▸ EXERCISE REQUIREMENTS
Would you transcribe the listing that follows word for word, skipping pictures?

○ ○ ○ ○ ○ ○ ○

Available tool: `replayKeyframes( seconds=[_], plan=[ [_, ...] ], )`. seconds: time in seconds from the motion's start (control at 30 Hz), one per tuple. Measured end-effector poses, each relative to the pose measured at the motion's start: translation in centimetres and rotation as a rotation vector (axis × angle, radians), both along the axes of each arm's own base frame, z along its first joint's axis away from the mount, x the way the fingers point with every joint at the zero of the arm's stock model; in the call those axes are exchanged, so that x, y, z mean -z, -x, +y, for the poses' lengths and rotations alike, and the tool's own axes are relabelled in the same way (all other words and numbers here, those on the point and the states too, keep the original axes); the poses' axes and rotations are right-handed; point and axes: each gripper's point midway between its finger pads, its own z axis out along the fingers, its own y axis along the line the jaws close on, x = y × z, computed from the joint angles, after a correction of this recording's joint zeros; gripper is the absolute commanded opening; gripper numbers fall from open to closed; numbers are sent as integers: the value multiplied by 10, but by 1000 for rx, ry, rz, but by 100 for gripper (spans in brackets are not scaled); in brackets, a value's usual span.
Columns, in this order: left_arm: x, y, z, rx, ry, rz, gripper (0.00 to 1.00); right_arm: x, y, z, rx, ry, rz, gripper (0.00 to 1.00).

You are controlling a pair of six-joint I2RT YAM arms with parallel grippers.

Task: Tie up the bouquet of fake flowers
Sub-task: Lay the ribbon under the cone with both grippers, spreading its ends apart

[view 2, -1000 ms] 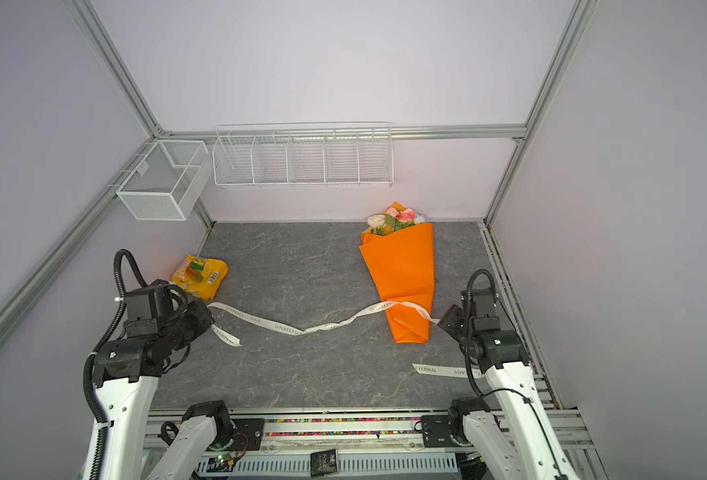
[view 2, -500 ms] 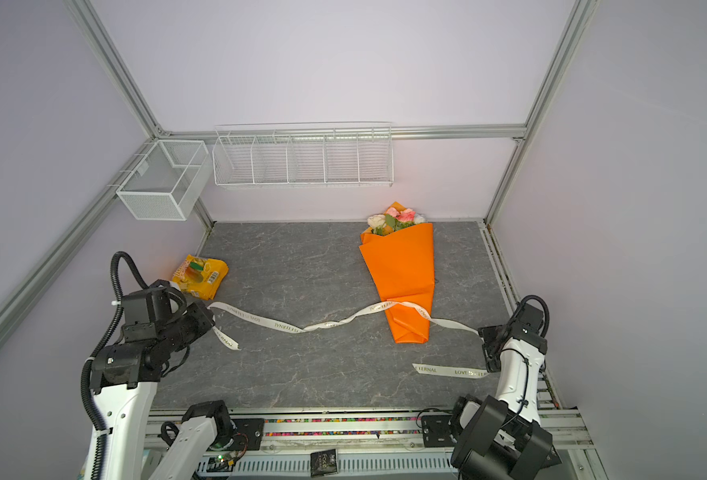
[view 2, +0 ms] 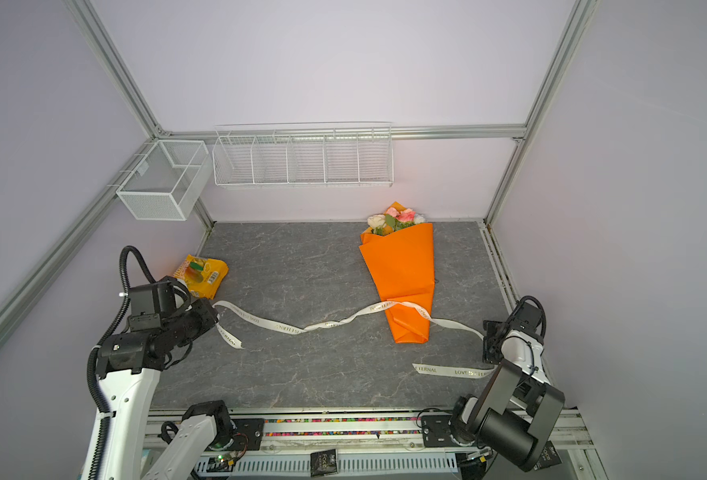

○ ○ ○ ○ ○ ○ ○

▸ ANSWER BOX
Available tool: `replayKeyframes( seconds=[_], plan=[ [_, ...] ], )`. seconds: time in seconds from the motion's start (control at 30 Hz), one per tuple. Measured end-effector poses, each relative to the pose measured at the motion's start: translation in centimetres and rotation as a rotation vector (axis × angle, radians), both along the axes of each arm's own base frame, z along its first joint's axis away from the mount, x the way the fingers point with every joint at the zero of the arm's stock model; in the call those axes are exchanged, so that x, y, z mean -z, -x, +y, for the poses' lengths and rotations alike, and the tool's own axes are relabelled in the same way (all other words and numbers here, those on the point and the states too, keep the original axes); the poses' axes and rotations are right-handed; point and axes: each gripper's point midway between its finger pads, its own z axis out along the fingers, its own y axis along the line the jaws close on, x = y × z, computed from the joint angles, after a correction of this recording's joint zeros; gripper is the absolute commanded opening; gripper numbers fall from open to closed; numbers are sent as integers: the value multiplied by 10, but by 1000 for rx, ry, rz, but by 100 for gripper (spans in brackets are not scaled); in brackets, a value's usual span.
Columns, in this order: left_arm: x, y, z, rx, ry, rz, gripper (0.00 to 1.00); right_arm: x, y, z, rx, ry, rz, gripper (0.00 to 1.00).

You are controlling a pair of six-joint I2RT YAM arms with parallel grippers.

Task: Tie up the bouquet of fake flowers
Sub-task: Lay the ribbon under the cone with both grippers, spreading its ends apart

[view 2, -1000 ms] 
[view 2, -500 ms] 
[view 2, +0 ms] 

No more output will be given.